TASK TO CARRY OUT –
Beginning with the opening line, restate the following material exactly, up through the line that contains "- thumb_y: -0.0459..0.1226".

GIVEN DATA –
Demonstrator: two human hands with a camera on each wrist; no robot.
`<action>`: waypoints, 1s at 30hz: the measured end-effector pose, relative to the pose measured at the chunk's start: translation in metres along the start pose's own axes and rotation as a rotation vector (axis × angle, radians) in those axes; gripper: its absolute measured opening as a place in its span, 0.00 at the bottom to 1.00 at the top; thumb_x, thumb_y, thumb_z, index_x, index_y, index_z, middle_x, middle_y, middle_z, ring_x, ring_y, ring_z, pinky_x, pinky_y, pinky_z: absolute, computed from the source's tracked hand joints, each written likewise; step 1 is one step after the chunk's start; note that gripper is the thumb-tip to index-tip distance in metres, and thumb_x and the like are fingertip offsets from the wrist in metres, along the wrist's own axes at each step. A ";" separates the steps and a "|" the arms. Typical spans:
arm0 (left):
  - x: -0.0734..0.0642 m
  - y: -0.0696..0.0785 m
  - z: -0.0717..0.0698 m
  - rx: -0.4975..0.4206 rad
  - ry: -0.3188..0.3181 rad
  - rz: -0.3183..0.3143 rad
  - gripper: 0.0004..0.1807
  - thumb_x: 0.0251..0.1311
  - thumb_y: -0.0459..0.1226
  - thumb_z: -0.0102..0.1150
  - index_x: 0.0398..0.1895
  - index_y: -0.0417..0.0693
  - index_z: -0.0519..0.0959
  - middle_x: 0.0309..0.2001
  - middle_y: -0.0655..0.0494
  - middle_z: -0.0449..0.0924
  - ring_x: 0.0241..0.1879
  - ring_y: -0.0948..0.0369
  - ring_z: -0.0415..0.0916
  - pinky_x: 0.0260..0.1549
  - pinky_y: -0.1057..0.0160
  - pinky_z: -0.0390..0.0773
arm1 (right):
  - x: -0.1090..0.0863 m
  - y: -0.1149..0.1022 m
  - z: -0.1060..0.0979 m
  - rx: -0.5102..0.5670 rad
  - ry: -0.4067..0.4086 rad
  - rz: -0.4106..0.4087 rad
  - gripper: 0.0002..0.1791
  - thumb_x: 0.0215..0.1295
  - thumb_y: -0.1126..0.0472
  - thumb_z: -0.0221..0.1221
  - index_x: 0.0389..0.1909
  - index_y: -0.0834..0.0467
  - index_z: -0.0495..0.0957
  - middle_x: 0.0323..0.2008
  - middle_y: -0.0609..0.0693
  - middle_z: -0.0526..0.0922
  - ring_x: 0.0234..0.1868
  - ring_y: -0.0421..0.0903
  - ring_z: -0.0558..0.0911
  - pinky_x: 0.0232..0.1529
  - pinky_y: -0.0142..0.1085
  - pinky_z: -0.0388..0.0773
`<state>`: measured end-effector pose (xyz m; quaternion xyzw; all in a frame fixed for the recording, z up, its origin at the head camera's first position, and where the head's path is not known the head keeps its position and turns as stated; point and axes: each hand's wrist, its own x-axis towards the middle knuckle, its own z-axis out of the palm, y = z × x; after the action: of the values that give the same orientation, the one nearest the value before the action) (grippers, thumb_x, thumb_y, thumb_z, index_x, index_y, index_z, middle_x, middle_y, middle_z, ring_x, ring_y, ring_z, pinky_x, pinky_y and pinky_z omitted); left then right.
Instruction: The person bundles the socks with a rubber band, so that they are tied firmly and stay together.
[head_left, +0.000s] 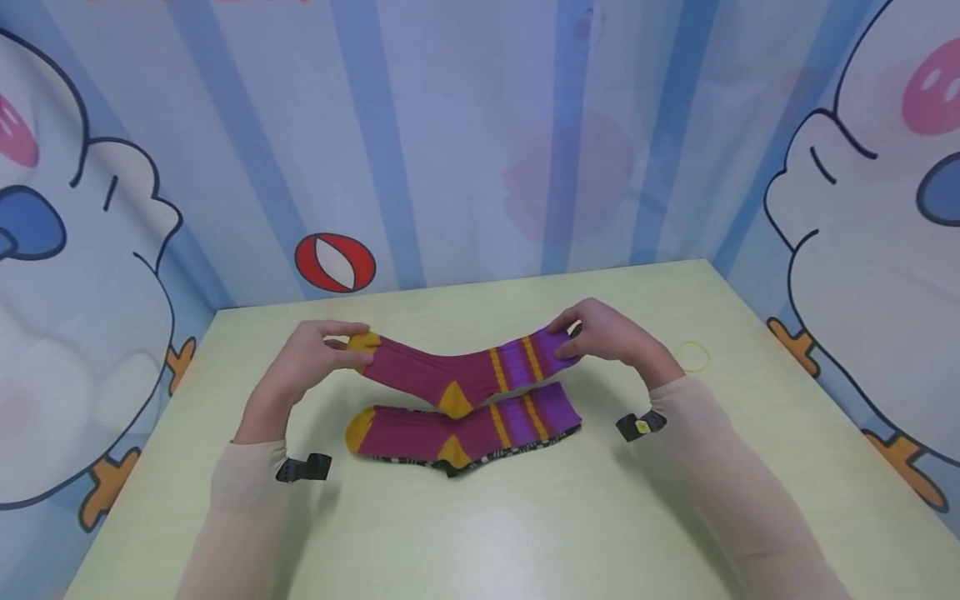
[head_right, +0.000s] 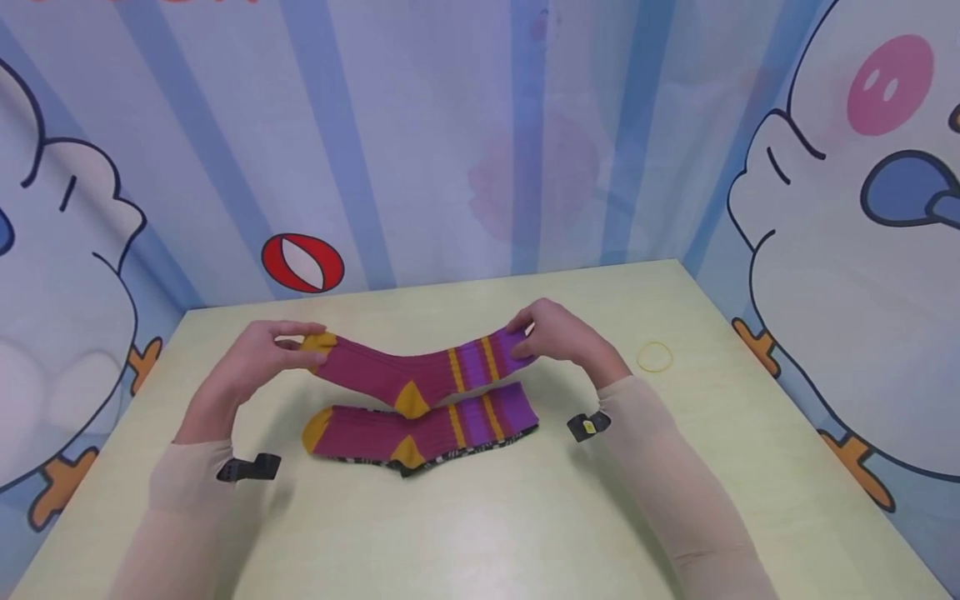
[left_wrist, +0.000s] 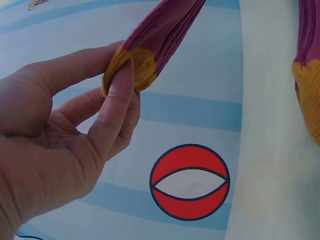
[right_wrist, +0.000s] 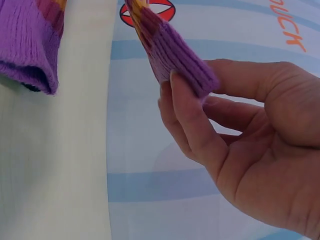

PROBLEM SOLUTION –
Demonstrator: two human hands with a camera on each wrist; no robot.
`<action>`: waypoints, 1s at 30hz: the measured end-effector pose, relative to the pose measured at the chunk's start: translation in metres along the start pose's own axes and rotation as a rotation vector (axis × angle, radians) in those axes; gripper: its absolute measured opening as a place in its span, 0.00 at the bottom to 1.00 at the top; thumb_x, thumb_y, thumb_z, index_x, index_y, index_z, middle_x, middle_y, middle_z, ring_x, ring_y, ring_z, pinky_x, pinky_y, pinky_z: absolute, computed from the source's tracked hand joints, each written likewise; step 1 is one step after the chunk's start; note that gripper is the thumb-tip to index-tip distance in metres, and thumb_x and the like are fingertip offsets from the wrist in metres, along the wrist's own axes at each step. A ";" separates the steps and a "|" the arms. Typical spans:
arm0 (left):
  - x: -0.0734..0.0642 m
  - y: -0.0696..0.0785 m
  - z: -0.0717..0.0698 m
  - rx: -0.4975..0.4206 rad
  - ry: -0.3188..0.3181 rad
  - rz: -0.3183..0.3143 rad
  - gripper: 0.0004..0.1807
  - thumb_x: 0.0251..0.1311
  - thumb_y: -0.0459..0.1226

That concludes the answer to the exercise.